Others 2020-01-24 10:57:25 views: null

Brief introduction

Json web token (JWT), is a statement in order to pass between the network application execution environment based on open standards JSON (RFC 7519). The standard is designed to be compact and safe, commonly used to transfer the authenticated user identity information providers and service providers in the identity between facilitating access to resources from the server, you can also add some extra other business logic that must be Footnotes information. Of course, this standard can also be directly used for authentication may be encrypted.

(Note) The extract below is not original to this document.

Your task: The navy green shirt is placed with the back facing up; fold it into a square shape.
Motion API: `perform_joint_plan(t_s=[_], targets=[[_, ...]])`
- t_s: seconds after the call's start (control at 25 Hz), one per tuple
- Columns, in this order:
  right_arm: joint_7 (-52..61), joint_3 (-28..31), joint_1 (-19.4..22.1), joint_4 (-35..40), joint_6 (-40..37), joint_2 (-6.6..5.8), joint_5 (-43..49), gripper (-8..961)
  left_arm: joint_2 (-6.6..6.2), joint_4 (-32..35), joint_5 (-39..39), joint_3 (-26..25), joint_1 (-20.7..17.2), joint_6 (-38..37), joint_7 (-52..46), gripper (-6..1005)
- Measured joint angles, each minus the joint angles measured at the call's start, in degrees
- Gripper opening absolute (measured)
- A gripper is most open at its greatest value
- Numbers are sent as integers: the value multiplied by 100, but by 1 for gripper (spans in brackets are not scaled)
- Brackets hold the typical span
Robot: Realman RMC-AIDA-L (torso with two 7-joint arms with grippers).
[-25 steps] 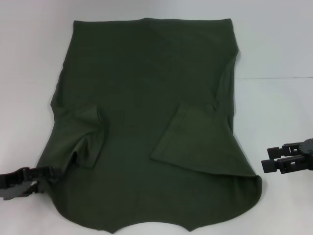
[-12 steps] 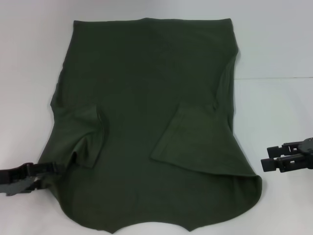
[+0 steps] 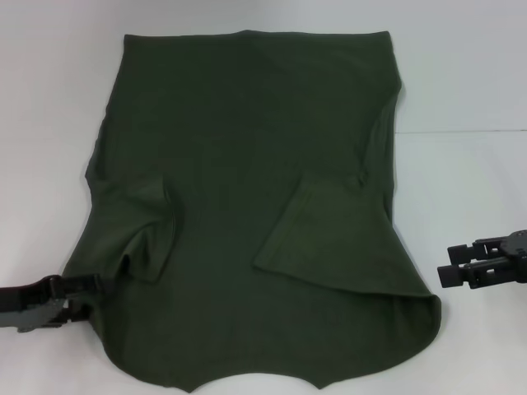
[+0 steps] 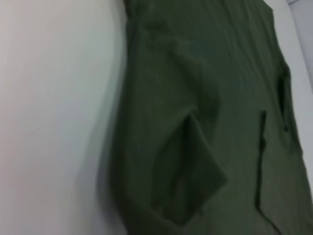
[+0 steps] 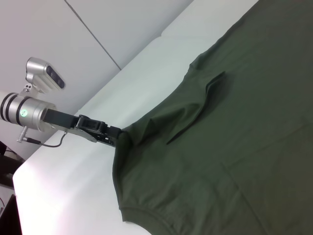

JWT defined for a simple process to secure the object as JSON to transfer information between both self-contained for communication. JWT can use the HMAC algorithm is RSA public key or keys to be signed.

Features:

1, simple (Compact): smaller size, faster transmission means. JWT can be sent via URL, POST or HTTP head parameter.
2, self-contained (Self-contained): Payload contains all the necessary information about the user, avoiding the need for multiple queries the database.

1, the advantages of
(1) due to the versatility of Json, so JWT is to support cross-language, like Java, JavaScript, NodeJS, PHP and many other languages can be used.
(2) Because of the payload portion, JWT business logic may be stored other necessary non-sensitive information itself.
(3) ease of transport, the JWT configuration is very simple, small occupied bytes, so it is very easy to transport.
(4) It does not save session information in the server, so it is easy to extend the application of
2, safety-related
(1) should not store sensitive information in the payload section of JWT, because this is part of the client can decrypt part.
(2) protect the secret private key that is very important.
(3) If possible, use the HTTPS protocol, no! It is sure to use HTTPS!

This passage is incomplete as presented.